NSC call for scrutiny about the flawed amendment of the central Bank act

Members of the National Salvation Caucus which include Nabada, Wadajir, Ilays, and UPD as well as independent parliamentarians who are not yet affiliated with political parties have today released a press statement to call for scrutiny and re-examination about the flawed amendment of the central bank act.

The press statement states that the House of the People of the Federal Parliament of Somalia has, on the 14th of January 2019, passed a government-sponsored amendment marred by irregularities to the central bank act which allows for non-Somali nationals to hold the position of Governor in the bank as opposed to the previous provisions which reserved the bank’s leadership for Somali nationals.

The rationale behind the amendment was that the country needs to attract a highly competitive financial talent able to establish a sound monetary policy.

However, it is extremely disturbing that the manner in which the amendment was made is counterproductive to the stated objective. To say the least, the amendment was in breach of the existing parliamentary by-laws, legal tradition and internationally accepted norms for lawmaking.

Procedural transparency, which is of paramount importance to lawmaking in general and post-conflict context in particular, was entirely disregarded.
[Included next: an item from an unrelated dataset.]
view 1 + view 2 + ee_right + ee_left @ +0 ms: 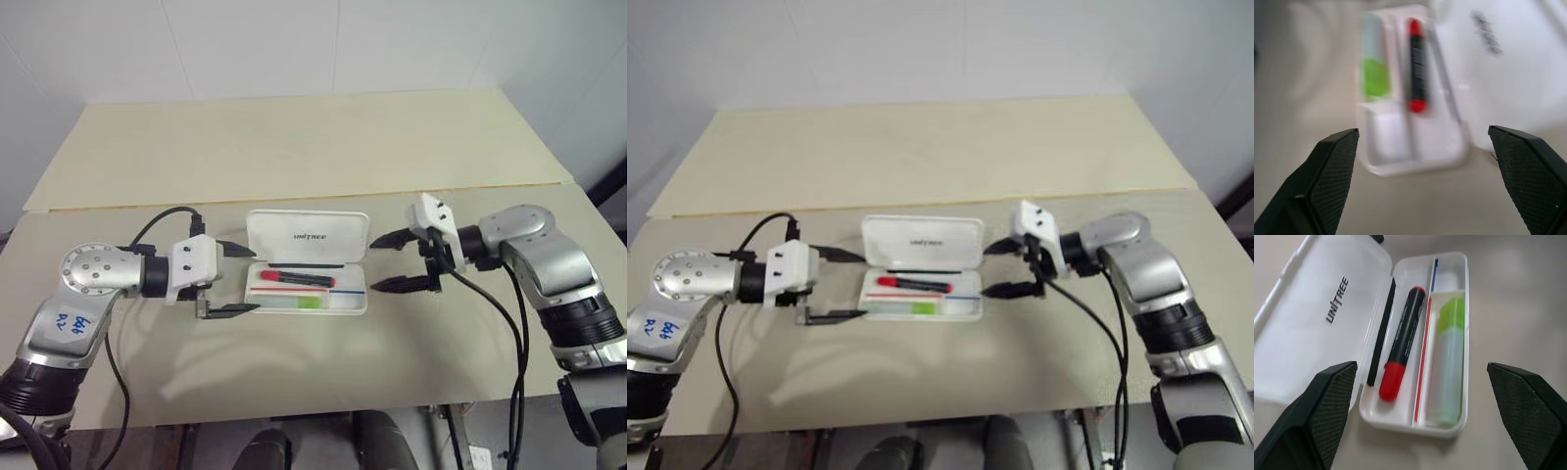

In normal circumstances, members of the parliament are given sufficient time to think through and debate amendments and other legislative exercises but on this occasion, the amendment was distributed in the same morning it was passed as the sponsors have had no desire to entertain informed debate on the issue.

Equally disregarded was the avoidance of arbitrariness in the amendment despite its vitality for minimising the unpredictability and lack of accountability in decision making on administrative and legal matters as well as the culture of running the country through the personal whims and impulses of those in power.

The absence of consultations on the amendment before rushing it through the cabinet and parliament best exemplifies the profound nature of this arbitrariness.

The amendment also overlooked the need for legal certainty which was to give affected people an opportunity to adjust their conduct in line with the changes made to the act.

This is particularly important because of the fact that the amendment negatively affected Somali candidates who were marginalised in the recruitment process as well as other equally or more talented, experienced and competent candidates who ignored the call mindful of their inability to meet the required conditions under the previous version of the law.

The bulk of the recruitment process for the governorship has been undertaken prior to the amendment of the act. Granted that the interviews preceded the amendment, the recruitment exercises thus far conducted are illegal at best.

Moreover, it is sad to learn that reputable international organisations and donors have participated in helping the Somali government with this illegal recruitment process. Such friends have failed knowingly, or unknowingly, to observe the due diligence required for engaging in this kind of activities.

Nevertheless, considering the public outcry this issue has so far generated, an open and frank post-amendment discussion must be initiated on the implications resulting from changing the law for accommodating individuals or entities on political, not professional grounds. Such debate must be participated by all the political and social stakeholders who are/were affected or concerned about this amendment.

This will at least afford the Somali public an opportunity in which they could re-examine the merits/demerits of the amendment.